# Help with an online sales feature



## INKJESS (May 28, 2011)

We just launched our website recently and now have a customer (local baseball league) that we printed uniforms for and they want us to put a tab, of sorts, to our website where parents and such can place orders for the team shirts, with a pre-determined deadline.

Is it possible, somehow, to add a tab, or something, to our site that shows the shirt and allows people to order and pay for it?

We use Square for our credit card payments. Is it possible to use them somehow, or PayPal?

Thanks guys for the help,


----------



## jennGO (Mar 11, 2014)

It is possible. Do you not sell things on your site right now?


----------



## INKJESS (May 28, 2011)

No, just a store front basically to advertise and for quote requests


----------



## LindaLittleHat (Oct 1, 2009)

Yes you can use pay pal. They have buy now buttons you can use. Their pay pal standard has no monthly fee, you only pay a fee when an order is placed. https://www.paypal.com/us/webapps/mpp/paypal-payments-standard


----------



## jennGO (Mar 11, 2014)

You could certainly set up a store. Did you design your website yourself or did someone else?

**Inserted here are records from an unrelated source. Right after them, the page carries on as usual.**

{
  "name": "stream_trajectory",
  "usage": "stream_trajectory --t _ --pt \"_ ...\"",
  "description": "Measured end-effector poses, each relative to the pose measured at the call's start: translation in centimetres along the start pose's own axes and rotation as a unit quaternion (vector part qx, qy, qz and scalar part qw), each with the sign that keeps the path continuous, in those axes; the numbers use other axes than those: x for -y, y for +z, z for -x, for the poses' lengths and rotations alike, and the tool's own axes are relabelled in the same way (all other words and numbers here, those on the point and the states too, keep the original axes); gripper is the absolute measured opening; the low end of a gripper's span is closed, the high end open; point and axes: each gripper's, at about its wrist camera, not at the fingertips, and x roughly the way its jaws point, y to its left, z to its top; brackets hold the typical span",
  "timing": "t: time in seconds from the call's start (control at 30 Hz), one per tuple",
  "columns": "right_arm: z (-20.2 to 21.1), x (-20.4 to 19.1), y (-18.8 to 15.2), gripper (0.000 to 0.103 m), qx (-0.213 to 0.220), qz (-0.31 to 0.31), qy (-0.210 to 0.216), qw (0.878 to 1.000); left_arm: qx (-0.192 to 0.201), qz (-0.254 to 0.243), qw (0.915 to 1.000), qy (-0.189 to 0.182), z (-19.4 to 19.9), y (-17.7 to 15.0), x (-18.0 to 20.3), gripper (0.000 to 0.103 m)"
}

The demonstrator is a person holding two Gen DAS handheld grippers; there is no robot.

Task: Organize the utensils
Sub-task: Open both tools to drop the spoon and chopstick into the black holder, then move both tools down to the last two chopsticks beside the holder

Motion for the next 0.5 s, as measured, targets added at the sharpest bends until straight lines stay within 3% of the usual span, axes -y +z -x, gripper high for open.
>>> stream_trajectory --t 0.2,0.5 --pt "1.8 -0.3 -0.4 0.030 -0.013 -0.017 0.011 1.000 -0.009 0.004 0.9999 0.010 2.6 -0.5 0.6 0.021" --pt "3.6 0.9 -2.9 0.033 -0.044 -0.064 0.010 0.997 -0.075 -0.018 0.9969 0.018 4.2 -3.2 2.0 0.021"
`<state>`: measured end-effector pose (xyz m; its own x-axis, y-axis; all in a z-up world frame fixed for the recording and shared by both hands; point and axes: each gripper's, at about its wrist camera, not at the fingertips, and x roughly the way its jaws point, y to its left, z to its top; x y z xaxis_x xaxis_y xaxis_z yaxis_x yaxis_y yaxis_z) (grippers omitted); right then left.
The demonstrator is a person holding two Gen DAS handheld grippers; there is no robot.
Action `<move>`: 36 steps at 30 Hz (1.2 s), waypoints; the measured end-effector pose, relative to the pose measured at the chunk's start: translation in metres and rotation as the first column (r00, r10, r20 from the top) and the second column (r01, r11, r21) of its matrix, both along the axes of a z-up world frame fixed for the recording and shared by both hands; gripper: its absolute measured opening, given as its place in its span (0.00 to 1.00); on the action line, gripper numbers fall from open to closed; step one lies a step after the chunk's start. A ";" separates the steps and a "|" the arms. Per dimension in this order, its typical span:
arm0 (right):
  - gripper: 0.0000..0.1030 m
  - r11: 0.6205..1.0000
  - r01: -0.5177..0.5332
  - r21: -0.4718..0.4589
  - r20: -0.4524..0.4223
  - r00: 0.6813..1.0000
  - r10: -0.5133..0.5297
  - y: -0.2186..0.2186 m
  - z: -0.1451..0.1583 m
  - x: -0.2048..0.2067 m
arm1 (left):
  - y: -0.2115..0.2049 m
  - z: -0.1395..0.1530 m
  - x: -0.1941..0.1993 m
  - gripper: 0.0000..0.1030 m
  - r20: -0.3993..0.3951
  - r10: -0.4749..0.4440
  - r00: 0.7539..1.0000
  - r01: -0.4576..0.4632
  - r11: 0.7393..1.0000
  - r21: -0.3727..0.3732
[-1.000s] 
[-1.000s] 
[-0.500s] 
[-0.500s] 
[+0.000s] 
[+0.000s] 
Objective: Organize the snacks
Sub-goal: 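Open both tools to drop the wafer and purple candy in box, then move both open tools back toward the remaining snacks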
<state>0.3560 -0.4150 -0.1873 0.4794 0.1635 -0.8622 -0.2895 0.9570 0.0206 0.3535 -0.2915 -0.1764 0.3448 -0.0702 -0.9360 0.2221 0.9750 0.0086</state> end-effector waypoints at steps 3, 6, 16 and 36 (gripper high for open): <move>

If you don't want to do a lot of work you could just open an etsy store and put a link to that so parents can buy through there but there are fees taken of course. 


I use Wordpress for my site and I use their free WooCommerce plugin in conjunction with a not-free Stripe plugin; they also have a not-free (?) paypal plugin. It would be a little bit of work to convert your website but it could look basically the same if you have the right template. 


Otherwise like Linda said you can put a picture of the product and a button so people can just pay through PayPal invoicing and avoid all of the above stuff.


----------



## INKJESS (May 28, 2011)

jennGO said:


> You could certainly set up a store. Did you design your website yourself or did someone else?
> 
> If you don't want to do a lot of work you could just open an etsy store and put a link to that so parents can buy through there but there are fees taken of course.
> 
> ...


It was created by a professional using Wordpress. 

I like the PayPal option, I'll look into that. I'm surprised Square doesn't have anything.

Thanks everyone for the help


----------



## jennGO (Mar 11, 2014)

Adding paypal is very easy if it is wordpress. Let me know if you need help. You should be able to do it on your own without paying someone again!


----------



## royster13 (Aug 14, 2007)

Sounds like a lot of effort for may be a fairly small order.....


----------



## SunEmbroidery (Oct 18, 2007)

I agree that it sounds like a lot of effort for one group unless you think you'll have more groups. Another option might be to send an email containing order information and the option to send you money through PayPal with a note or email reply listing their order information.


----------



## BidsMaven (Sep 23, 2011)

Take a look at a product called AGP-eSolutions. Here's a link AGP e-Solutions Think it might be a good fit for what you're describing.


----------



## INKJESS (May 28, 2011)

jennGO said:


> Adding paypal is very easy if it is wordpress. Let me know if you need help. You should be able to do it on your own without paying someone again!


Big thanks to jennGO for all the help with our site. Greatly appreciated, and very pleased with how it looks.


----------